To help jumpstart the fishery after the reservoir filled in 2009, the Alabama Department of Conservation and Natural Resources stocked several species of fish to supplement the natural reproducing populations. Over 13,000 channel catfish were stocked in 2009; nearly 154,000 bluegill fingerlings were stocked in January 2013; and from 2009 through 2011, nearly 284,000 Florida strain largemouth bass fingerlings were stocked in an attempt to incorporate the Florida gene into the largemouth bass population.

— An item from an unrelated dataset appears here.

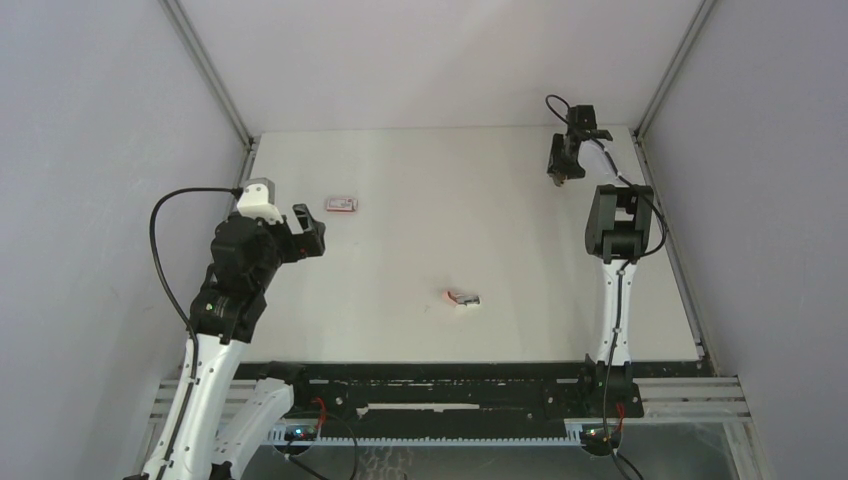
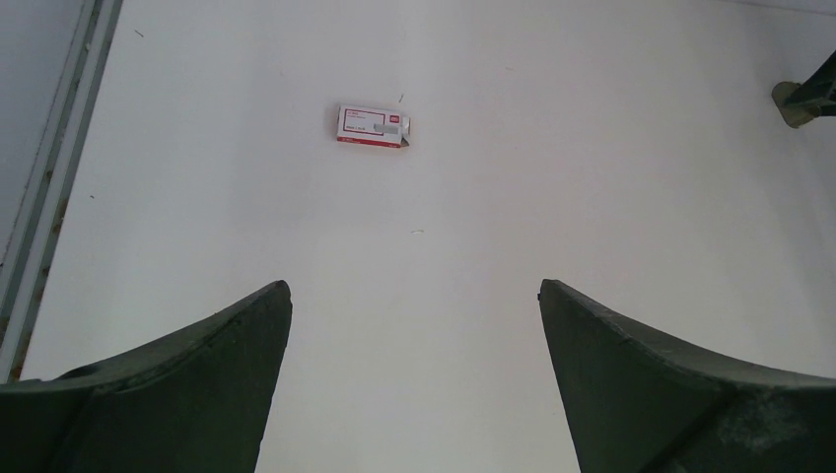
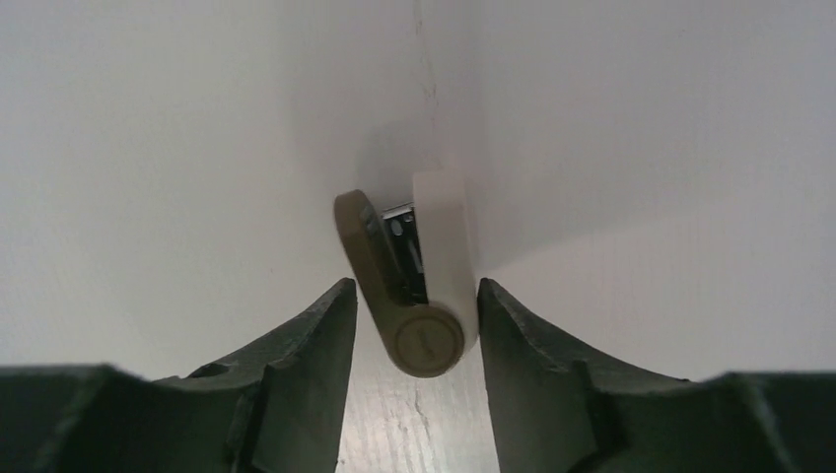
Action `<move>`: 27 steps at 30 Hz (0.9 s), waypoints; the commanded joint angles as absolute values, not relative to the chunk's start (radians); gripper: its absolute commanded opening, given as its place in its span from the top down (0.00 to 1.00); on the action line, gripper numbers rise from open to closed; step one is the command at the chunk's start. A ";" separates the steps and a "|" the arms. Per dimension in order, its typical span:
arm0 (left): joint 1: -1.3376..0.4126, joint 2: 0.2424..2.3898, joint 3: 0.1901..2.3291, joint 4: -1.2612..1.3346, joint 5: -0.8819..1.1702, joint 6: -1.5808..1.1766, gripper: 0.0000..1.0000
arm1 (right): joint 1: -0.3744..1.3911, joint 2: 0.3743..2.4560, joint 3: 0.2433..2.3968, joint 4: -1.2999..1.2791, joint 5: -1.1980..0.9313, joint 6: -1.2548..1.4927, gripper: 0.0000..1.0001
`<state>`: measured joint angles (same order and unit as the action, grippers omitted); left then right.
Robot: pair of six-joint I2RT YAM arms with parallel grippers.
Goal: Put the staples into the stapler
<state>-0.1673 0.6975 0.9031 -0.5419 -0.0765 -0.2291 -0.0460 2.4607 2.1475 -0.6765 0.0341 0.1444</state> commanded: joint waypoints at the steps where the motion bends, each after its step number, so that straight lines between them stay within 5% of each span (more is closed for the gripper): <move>1: -0.155 0.693 0.888 -0.523 -0.078 -0.203 0.00 | -0.041 2.488 2.216 -0.712 0.071 0.131 0.60; 10: -0.153 0.694 0.881 -0.478 0.007 -0.328 0.04 | -0.016 2.373 2.144 -0.680 0.055 0.120 1.00; 19: -0.390 0.768 0.823 -0.221 -0.014 -0.520 0.06 | 0.124 1.748 1.504 -0.376 -0.098 0.192 1.00; 27: -0.528 0.877 0.800 -0.008 0.090 -0.616 0.06 | 0.437 1.289 0.954 -0.008 -0.089 0.241 1.00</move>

Based on recent sampling by the Wildlife and Freshwater Fisheries Division, the largemouth bass fishery appears to be strong. Age-3 bass are abundant and reach nearly 14 inches in length. Bass up to 22 inches and weighing 5.5 pounds were present in the electrofishing sample conducted in 2012. Bear Creek Reservoir does not have a minimum length limit on black bass.
Fall 2011 electrofishing samples revealed a healthy and dense population of crappie; therefore, crappie fishing should remain excellent. Most of the crappie sampled were age-2 and averaged 10 inches in length, but fish up to 15 inches in length were present in the sample. Crappie anglers should locate crappie amongst shoreline brush or suspended above or near the old creek channel. Because of the abundant population, Bear Creek Reservoir does not have a minimum size limit on crappie.
Bear Creek Reservoir is a fertile reservoir, with chlorophyll A levels more than twice that of the other BCDA reservoirs. During the summer months adequate oxygen levels are restricted to the top eight feet and anglers should not fish below this depth. Traditional bass baits such as crank baits, spinner baits, and plastic worms work well. Crappie are caught in brush tops or suspended above the old creek channel and can be enticed to bite jigs or minnows.
Bear Creek Reservoir has fish consumption advisories. The Alabama Department of Public Health posts information about their fish consumption advisory at their Web site, www.adph.org. Consumption advisory information is found in "A-Z Contents" under "Fish Consumption Advisories."
The Fisheries Section's District I Supervisor can answer specific questions about Bear Creek Reservoir at email@example.com.
It is illegal to possess blueback herring in Alabama. Regulations designate legal capture methods for bait and specify additional species that may not be used for bait.